Supplying assets to a Euclid liquidity pool entitles you to a share of the trading fees generated by that pool and, in many cases, extra incentive rewards. This guide walks through how fees accrue, how rewards are allocated, and what affects the overall return (APR) for a liquidity provider (LP).

Swap Fees

Every time a swap routes through a pool, the protocol collects a fee. A percentage of that fee is paid back to LPs pro rata based on the LP tokens they hold.

  • Fee source: Swaps submitted through the router.
  • Distribution: Collected fees are added to the pool’s reserves, increasing the value of every LP share.
  • Tracking: Use the [VLP Fee](../../API Reference/GQL/VLP/Fee.md) or [VLP Total Fees Collected](../../API Reference/GQL/VLP/Total%20Fees%20Collected.md) queries to monitor how much a pool has generated over time.

Because fees compound into the pool, LP token value grows without any action required from the LP.

Liquidity Incentives

Protocols or partner projects may offer additional token rewards to bootstrap liquidity. These incentives are typically distributed on top of swap fees.

  • Reward tokens: Issued in native Euclid assets or external partner tokens.
  • Distribution cadence: Frequently streamed block-by-block or claimable on a schedule.
  • Discovery: Check campaign announcements or the pool metadata for active incentive programs.

Incentive rewards are separate from swap fees and may require a claim transaction, depending on how the program is configured.

Calculating LP Returns

An LP’s return comes from swap fees plus any incentives received. A simplified APR illustration:

Fee APR=(fees_collected_over_periodpool_liquidity_value)×periods_per_year\text{Fee APR} = \left( \frac{\text{fees\_collected\_over\_period}}{\text{pool\_liquidity\_value}} \right) \times \text{periods\_per\_year} Reward APR=(reward_value_over_periodpool_liquidity_value)×periods_per_year\text{Reward APR} = \left( \frac{\text{reward\_value\_over\_period}}{\text{pool\_liquidity\_value}} \right) \times \text{periods\_per\_year} Total APR=Fee APR+Reward APR\text{Total APR} = \text{Fee APR} + \text{Reward APR}

To gather the inputs:

query Liquidity($contract: String) {
vlp(contract: $contract) {
liquidity {
pair {
token_1
token_2
}
token_1_reserve
token_2_reserve
total_lp_tokens
}
}
}
  • liquidity.token_*_reserve shows the current pool value.
  • liquidity.total_lp_tokens is the denominator for each LP’s share.
  • liquidity.pair lets you map reserves to the specific assets involved.

For fee data, combine the reserves with the [VLP Total Fees Collected](../../API Reference/GQL/VLP/Total%20Fees%20Collected.md) and [VLP Total Fees Denom](../../API Reference/GQL/VLP/Total%20Fees%20Denom.md) queries, which expose cumulative fees per pool (and optionally per token denomination). Factor those totals into your APR calculations alongside any incentive rewards earned over the analysis window.

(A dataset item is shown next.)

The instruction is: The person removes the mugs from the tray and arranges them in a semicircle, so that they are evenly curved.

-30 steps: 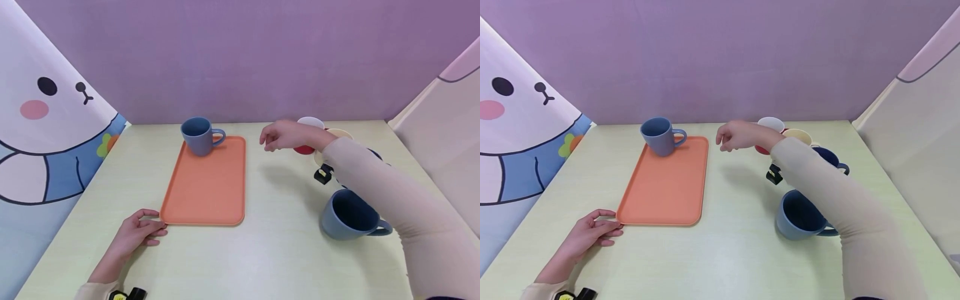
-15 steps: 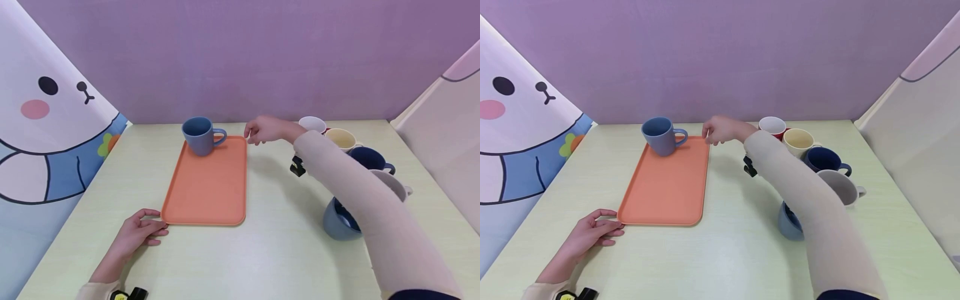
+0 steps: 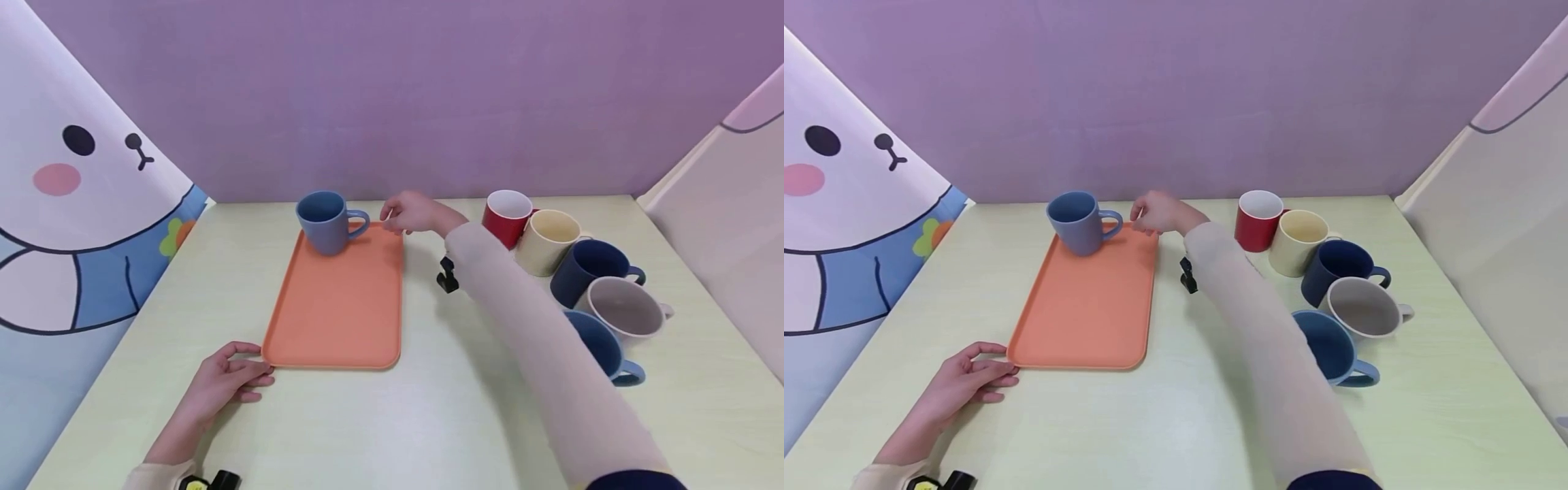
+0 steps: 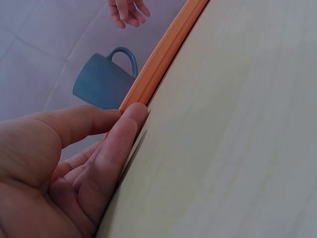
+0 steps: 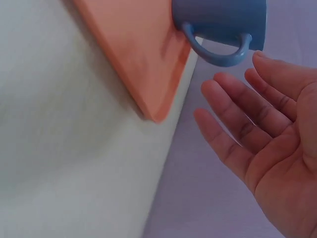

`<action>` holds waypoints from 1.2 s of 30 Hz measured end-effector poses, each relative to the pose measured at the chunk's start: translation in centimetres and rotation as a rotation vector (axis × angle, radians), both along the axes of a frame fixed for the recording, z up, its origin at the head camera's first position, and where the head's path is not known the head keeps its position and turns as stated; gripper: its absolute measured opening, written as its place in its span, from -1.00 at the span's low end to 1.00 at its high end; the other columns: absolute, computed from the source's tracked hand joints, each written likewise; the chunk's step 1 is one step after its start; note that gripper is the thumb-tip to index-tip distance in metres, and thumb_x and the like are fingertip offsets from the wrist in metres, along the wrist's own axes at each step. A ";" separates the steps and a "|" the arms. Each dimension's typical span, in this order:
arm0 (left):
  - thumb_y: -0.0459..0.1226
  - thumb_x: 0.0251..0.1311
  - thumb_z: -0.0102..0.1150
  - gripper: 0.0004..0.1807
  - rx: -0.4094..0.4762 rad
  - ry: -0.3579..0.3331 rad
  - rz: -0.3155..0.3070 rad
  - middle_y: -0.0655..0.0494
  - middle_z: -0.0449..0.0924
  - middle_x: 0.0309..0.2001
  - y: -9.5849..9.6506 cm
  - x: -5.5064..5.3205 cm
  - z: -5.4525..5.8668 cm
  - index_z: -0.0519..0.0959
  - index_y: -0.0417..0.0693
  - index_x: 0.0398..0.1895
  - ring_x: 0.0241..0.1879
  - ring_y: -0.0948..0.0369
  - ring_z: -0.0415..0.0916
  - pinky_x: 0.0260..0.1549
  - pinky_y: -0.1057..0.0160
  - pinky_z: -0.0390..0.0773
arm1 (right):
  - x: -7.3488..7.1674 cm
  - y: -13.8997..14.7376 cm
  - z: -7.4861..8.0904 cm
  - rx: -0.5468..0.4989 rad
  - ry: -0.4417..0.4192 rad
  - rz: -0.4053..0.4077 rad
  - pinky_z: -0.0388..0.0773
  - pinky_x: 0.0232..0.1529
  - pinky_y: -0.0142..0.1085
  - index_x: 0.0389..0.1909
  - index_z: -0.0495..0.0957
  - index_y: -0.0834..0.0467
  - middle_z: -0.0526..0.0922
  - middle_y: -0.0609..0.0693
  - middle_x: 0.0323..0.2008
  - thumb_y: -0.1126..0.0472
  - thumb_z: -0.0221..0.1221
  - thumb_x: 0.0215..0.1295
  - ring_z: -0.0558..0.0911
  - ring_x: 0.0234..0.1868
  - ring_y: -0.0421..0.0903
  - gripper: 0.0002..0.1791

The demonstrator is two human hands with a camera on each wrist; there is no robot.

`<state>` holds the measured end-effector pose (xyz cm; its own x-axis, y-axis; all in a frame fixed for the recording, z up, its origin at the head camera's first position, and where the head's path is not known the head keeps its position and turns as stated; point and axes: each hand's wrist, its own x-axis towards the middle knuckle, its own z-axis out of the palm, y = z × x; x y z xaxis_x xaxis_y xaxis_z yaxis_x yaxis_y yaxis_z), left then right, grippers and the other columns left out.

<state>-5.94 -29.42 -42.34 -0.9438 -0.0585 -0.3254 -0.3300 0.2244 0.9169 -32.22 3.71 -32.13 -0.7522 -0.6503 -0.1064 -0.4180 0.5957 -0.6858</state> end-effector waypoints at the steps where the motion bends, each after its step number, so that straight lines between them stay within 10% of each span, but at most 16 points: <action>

Combine these values with your LP share (user_lp_balance / total_lp_tokens) and the time window analyzed to estimate actual performance.

Why APRs Differ Between Pools

APR is not uniform across pools because each has unique market dynamics:

  • Trading volume: Higher volume generates more swap fees for LPs.
  • Fee configuration: Stable pairs often charge lower fees than volatile pairs.
  • Incentive programs: Pools with active rewards deliver higher effective APR.
  • Impermanent loss: Returns can be offset by relative price movements of the paired assets.

Evaluate these factors before providing liquidity to understand potential risk and reward.

Monitoring Performance

Keep LPs informed by periodically querying pool stats:

  • VLP Liquidity and VLP Fee for pool-wide metrics.
  • LP Balance for each wallet’s LP token holdings.
  • Historical snapshots (volume, fees, incentives) from your analytics backend for trend lines.

Surfacing these metrics in your dApp helps users make informed decisions about where to allocate liquidity.